United Nations teams in Gaza have collected 90 truckloads of humanitarian aid after delays at the crossing with Israel kept the supplies in limbo for days.
Under international pressure, Israel stopped blocking all food, medicine, fuel and other material on Monday after nearly three months.
Nearly 200 trucks have entered the enclave in the days since, but many supplies have been sitting on the Gaza side of the Kerem Shalom crossing.
On Wednesday, Antoine Renard, country director of the World Food Programme, said none of the aid had yet made it to the Gazan people.
Jens Laerke, a spokesperson for the U.N. Humanitarian agency OCHA, said on Thursday the trucks that entered carried medicine, wheat flour and nutrition supplies.
Aid groups faced significant challenges distributing the aid because of insecurity, the risk of looting and coordination issues with Israeli authorities, Mr Laerke added.
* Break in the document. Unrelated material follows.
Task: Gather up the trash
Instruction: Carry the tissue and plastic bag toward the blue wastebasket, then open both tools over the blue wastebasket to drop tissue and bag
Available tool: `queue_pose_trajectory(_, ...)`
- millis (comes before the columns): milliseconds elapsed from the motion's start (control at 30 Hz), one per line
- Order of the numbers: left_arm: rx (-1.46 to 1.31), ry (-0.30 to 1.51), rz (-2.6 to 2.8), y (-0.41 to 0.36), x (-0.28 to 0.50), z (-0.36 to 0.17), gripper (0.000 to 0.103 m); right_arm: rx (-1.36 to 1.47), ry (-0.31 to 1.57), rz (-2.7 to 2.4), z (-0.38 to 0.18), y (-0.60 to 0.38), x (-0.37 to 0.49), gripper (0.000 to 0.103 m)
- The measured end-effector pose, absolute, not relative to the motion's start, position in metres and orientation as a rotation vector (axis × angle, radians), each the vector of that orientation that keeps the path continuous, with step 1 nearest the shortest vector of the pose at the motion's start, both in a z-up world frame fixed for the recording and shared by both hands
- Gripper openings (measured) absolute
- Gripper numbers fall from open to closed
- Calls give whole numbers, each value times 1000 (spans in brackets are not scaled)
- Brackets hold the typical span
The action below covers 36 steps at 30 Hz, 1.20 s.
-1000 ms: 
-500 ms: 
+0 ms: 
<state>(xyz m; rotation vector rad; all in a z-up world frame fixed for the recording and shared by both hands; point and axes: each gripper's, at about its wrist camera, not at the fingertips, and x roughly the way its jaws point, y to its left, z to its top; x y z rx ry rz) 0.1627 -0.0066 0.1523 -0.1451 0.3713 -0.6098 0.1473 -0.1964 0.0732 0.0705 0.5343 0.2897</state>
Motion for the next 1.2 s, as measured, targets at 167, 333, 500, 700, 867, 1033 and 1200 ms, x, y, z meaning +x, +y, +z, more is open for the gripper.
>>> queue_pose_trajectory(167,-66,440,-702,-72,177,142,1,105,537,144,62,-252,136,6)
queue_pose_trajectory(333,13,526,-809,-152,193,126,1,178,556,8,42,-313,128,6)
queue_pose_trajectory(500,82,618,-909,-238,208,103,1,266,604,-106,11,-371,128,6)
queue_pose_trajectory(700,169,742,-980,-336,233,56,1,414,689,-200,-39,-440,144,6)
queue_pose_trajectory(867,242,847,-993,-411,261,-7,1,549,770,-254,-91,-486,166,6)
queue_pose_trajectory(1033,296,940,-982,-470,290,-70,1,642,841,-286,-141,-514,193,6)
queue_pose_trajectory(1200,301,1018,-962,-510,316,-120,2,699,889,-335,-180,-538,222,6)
The BBC reported it had seen videos of lorries driving in a convoy from Kerem Shalom with the aid on board.
Another video seen by the BBC showed bags of flour being unloaded at a bakery.
The aid now entering Gaza is a drop in the bucket compared to the estimated 600 trucks per day that entered during a ceasefire earlier this year.
On Wednesday morning, several Israeli activists attempted to block trucks carrying supplies from entering the enclave.
Meanwhile, Pope Leo XIV used his first Wednesday general audience in St Peter’s Square to appeal to Israel to allow more aid to enter Gaza.

“The situation in the Gaza Strip is increasingly worrying and painful,” he said.
“I renew my heartfelt appeal to allow the entry of dignified humanitarian aid and to put an end to the hostilities, the heart-rending price of which is being paid by children, the elderly and the sick.”
Before the blockade was lifted, food security experts said that the Gaza Strip was at critical risk of outright famine.
Nearly a half million Palestinians are in “catastrophic” levels of hunger, meaning they face possible starvation, while another million are at “emergency” levels of hunger, the Integrated Food Security Phase Classification, a leading international authority on the severity of hunger crises, said.